[Items listed in a dataset]
——————

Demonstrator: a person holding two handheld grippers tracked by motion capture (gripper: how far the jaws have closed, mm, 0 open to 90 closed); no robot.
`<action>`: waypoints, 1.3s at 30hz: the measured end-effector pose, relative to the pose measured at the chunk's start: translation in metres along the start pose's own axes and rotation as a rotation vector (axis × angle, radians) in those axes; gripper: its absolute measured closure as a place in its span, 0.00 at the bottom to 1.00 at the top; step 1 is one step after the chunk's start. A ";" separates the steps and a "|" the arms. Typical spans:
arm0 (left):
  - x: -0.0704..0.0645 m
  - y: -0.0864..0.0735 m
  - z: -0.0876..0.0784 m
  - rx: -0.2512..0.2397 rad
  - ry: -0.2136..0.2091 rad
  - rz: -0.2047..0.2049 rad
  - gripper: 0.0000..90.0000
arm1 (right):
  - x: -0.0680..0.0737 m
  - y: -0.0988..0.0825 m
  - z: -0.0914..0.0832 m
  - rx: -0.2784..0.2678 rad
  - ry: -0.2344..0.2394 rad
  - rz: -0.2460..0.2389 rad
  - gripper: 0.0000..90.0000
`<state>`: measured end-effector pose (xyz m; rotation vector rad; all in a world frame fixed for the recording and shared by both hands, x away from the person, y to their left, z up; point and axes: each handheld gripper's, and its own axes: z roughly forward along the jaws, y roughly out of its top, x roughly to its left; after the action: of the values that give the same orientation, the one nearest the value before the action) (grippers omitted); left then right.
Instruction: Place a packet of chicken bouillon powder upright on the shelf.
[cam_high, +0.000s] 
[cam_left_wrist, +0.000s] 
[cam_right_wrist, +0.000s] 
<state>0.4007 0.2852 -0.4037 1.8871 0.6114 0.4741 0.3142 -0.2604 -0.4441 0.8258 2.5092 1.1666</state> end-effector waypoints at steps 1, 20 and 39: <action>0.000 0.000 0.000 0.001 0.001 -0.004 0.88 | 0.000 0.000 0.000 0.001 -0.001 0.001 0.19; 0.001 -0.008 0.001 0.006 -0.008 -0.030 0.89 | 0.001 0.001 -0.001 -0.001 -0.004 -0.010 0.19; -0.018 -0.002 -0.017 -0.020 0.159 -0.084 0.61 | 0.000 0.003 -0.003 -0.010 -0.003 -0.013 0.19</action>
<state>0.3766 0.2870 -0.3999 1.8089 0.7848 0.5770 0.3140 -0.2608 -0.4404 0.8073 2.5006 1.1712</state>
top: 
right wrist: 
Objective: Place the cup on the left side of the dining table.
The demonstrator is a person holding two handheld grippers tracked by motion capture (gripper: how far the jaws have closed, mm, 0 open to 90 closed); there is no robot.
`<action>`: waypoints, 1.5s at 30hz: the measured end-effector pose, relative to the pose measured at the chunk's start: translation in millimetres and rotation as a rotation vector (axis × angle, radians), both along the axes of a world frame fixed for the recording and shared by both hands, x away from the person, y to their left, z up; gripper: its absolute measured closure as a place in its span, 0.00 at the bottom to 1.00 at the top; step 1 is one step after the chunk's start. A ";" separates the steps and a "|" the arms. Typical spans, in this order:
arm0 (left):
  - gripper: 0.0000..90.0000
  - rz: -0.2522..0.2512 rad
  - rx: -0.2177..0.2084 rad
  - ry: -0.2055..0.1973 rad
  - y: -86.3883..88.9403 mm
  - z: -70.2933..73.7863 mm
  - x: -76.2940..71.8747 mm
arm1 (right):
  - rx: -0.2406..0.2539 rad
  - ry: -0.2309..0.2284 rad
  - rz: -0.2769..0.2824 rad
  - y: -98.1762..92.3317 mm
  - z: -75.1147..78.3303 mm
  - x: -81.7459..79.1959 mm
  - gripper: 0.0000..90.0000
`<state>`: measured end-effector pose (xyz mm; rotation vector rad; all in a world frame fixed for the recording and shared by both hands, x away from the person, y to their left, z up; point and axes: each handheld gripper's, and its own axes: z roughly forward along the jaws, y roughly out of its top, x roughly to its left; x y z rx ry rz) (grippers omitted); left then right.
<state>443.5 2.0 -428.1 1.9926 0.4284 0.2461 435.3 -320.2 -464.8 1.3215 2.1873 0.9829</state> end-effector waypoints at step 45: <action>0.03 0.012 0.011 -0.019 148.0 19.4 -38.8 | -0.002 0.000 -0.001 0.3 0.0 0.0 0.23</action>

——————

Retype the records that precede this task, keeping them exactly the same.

• SOLVED PROBLEM:
Demonstrator: a person holding two handheld grippers tracked by motion capture (gripper: how far the jaws have closed, mm, 0 open to 90 closed); no robot.
`<action>`: waypoints, 1.3s at 30hz: the measured end-effector pose, relative to the pose measured at the chunk's start: translation in metres along the start pose's own axes and rotation as a rotation vector (axis × angle, radians) in those axes; gripper: its absolute measured closure as a place in its span, 0.00 at the bottom to 1.00 at the top; step 1 is one step after the chunk's start. A ";" separates the steps and a "|" the arms. Typical spans:
arm0 (left):
  - x: -0.0704..0.0645 m
  - y: -0.0864..0.0735 m
  - z: -0.0876..0.0784 m
  - rx: -0.2512..0.2397 rad
  - ry: -0.2136..0.2091 rad
  - rz: -0.2047..0.2049 rad
  - gripper: 0.0000..90.0000
arm1 (right):
  - x: -0.0680..0.0737 m
  - y: -0.0988..0.0825 m
  - z: -0.0914..0.0832 m
  - rx: -0.2784..0.2678 rad
  - ry: -0.2344..0.2394 rad
  - rz: -0.2460..0.2389 rad
  - gripper: 0.0000..90.0000
`<state>`: measured end-effector pose (xyz m; rotation vector rad; all in a world frame fixed for the recording and shared by both hands, x away from the person, y to their left, z up; point and axes: each handheld gripper's, and its own axes: z roughly forward along the jaws, y roughly out of its top, x roughly to its left; after the action: of the values that give the same orientation, the one nearest the value before the action) (grippers omitted); left then right.
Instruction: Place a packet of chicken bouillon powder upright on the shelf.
[cam_high, +0.000s] 
[cam_left_wrist, +0.000s] 
[cam_right_wrist, +0.000s] 
<state>0.4007 0.2852 -0.4037 1.8871 0.6114 0.4741 0.3142 -0.2604 -0.4441 0.8258 2.5092 1.1666</state> end-effector waypoints at steps 1, 20 and 39: <action>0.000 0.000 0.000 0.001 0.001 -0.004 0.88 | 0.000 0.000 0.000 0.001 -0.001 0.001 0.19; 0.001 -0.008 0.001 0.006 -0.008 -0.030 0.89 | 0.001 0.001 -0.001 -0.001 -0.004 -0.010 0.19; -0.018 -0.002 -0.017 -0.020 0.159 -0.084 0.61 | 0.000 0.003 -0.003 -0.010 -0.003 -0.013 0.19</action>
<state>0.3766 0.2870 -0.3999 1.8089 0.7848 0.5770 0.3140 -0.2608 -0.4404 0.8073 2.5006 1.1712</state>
top: 
right wrist: 
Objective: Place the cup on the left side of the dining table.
The demonstrator is a person holding two handheld grippers tracked by motion capture (gripper: how far the jaws have closed, mm, 0 open to 90 closed); there is no robot.
`<action>`: waypoints, 1.5s at 30hz: the measured end-effector pose, relative to the pose measured at the chunk's start: translation in millimetres and rotation as a rotation vector (axis × angle, radians), both along the axes of a world frame fixed for the recording and shared by both hands, x away from the person, y to their left, z up; gripper: its absolute measured closure as a place in its span, 0.00 at the bottom to 1.00 at the top; step 1 is one step after the chunk's start. A ";" separates the steps and a "|" the arms. Typical spans, in this order:
arm0 (left):
  - gripper: 0.0000..90.0000
  - rz: -0.2522..0.2512 rad
  - rx: -0.2177..0.2084 rad
  - ry: -0.2055..0.1973 rad
  - y: -86.3883..88.9403 mm
  - z: -70.2933..73.7863 mm
  - x: -76.2940..71.8747 mm
arm1 (right):
  - rx: -0.2406..0.2539 rad
  - ry: -0.2309..0.2284 rad
  - rz: -0.2769..0.2824 rad
  - y: -98.1762..92.3317 mm
  - z: -75.1147..78.3303 mm
  - x: -81.7459..79.1959 mm
  - gripper: 0.0000..90.0000
`<state>`: measured end-effector pose (xyz mm; rotation vector rad; all in a world frame fixed for the recording and shared by both hands, x away from the person, y to their left, z up; point and axes: each handheld gripper's, and its own axes: z roughly forward along the jaws, y roughly out of its top, x roughly to its left; x y z rx ry rz) (grippers omitted); left then right.
<state>443.5 2.0 -428.1 1.9926 0.4284 0.2461 435.3 -320.2 -464.8 1.3215 2.1873 0.9829</state> end-effector waypoints at step 45: <action>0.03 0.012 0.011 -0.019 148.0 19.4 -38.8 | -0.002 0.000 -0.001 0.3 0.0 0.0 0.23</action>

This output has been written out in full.